Science Parse has a command line interface called "RunSP". To build it into a super-jar, run sbt cli/assembly. This will download all dependencies and make a bundled jar that contains SP itself, plus all of its dependencies.
You can run it like this:
java -jar jarfile.jar --help
That will print all the command line options you can use with it. I won't describe all of them here, but there are a few important described below.
Science Parse needs quite a lot of memory. We recommend you run it with at least 6GB of heap, like this:
java -Xmx6g -jar jarfile.jar 18bc3569da037a6cb81fb081e2856b77b321c139
Note that some documents need more memory to parse than others.
RunSP can parse multiple files at the same time. You can parse thousands of PDFs like this. It will try to parse as many of them in parallel as your computer allows.
RunSP takes input as positional parameters. Input can be any of the following:
- S2 Paper ID (example:
java -Xmx6g -jar jarfile.jar 18bc3569da037a6cb81fb081e2856b77b321c139). This will download the paper with the given ID from S2, and parse it. - PDF File (example:
java -Xmx6g -jar jarfile.jar paper.pdf). This will parse the given PDF. - Directory (example:
java -Xmx6g -jar jarfile.jar my_directory/). This will find all PDFs in that directory, and its subdirectories, and parse them. - Text file (example:
java -Xmx6g -jar jarfile.jar papers.txt). Every line in the text file must be either an S2 Paper ID, a path to a PDF file, a path to a directory containing PDF files, or another text file that will be processed the same way.

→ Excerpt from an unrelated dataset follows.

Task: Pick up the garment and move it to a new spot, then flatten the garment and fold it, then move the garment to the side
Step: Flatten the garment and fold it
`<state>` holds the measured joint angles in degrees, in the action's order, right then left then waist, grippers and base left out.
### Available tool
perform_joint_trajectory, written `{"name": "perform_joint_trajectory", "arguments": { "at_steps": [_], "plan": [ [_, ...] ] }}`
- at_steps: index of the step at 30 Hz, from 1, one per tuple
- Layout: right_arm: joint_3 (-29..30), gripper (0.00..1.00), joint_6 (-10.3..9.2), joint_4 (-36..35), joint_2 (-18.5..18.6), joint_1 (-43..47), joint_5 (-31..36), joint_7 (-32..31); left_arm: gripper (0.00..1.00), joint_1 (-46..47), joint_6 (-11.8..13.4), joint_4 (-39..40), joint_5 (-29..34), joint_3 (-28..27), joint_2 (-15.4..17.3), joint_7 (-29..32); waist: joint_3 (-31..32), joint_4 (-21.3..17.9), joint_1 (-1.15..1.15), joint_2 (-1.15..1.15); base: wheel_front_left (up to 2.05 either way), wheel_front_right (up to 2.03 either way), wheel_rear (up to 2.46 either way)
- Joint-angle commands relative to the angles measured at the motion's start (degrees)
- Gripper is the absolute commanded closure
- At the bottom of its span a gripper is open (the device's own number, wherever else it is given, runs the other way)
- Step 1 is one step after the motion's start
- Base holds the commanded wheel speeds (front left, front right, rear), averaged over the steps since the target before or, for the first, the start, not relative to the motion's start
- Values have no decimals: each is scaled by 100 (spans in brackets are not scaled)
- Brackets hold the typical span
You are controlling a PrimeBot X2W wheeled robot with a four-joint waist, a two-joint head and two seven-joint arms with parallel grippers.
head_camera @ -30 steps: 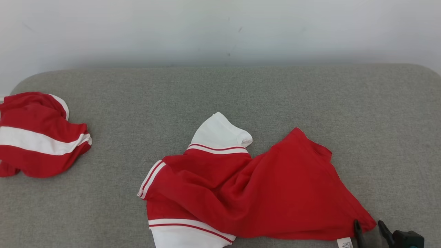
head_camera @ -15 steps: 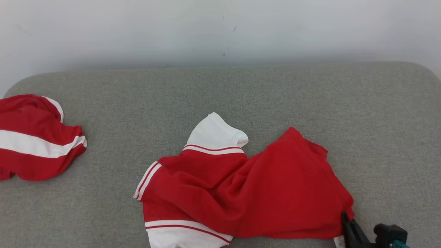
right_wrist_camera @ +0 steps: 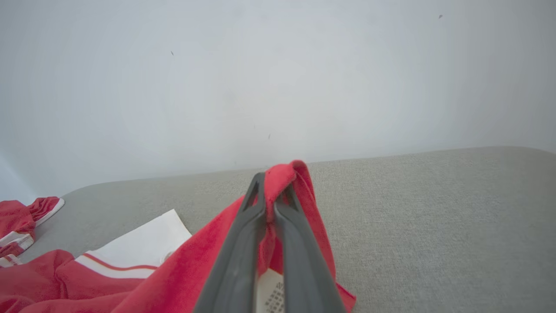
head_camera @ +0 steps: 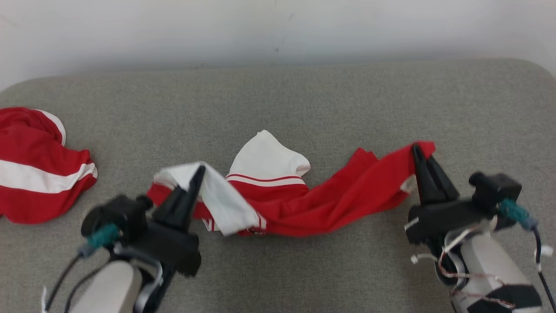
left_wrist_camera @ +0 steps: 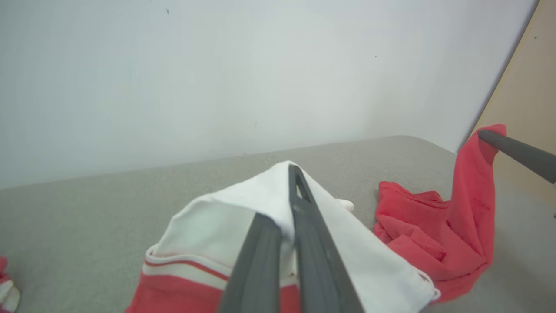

By default, RunSP prints its output to standard out, in a prettyfied JSON format. This behavior can be changed with the -o and -f options.
-o <directory>: This option will write output JSON files into the specified directory, one per input document.-f <file>: This option will write output JSON into the specified file, one line per input document.
If you specify both at the same time, it does both.
If you specify none, it prints the output to stdout.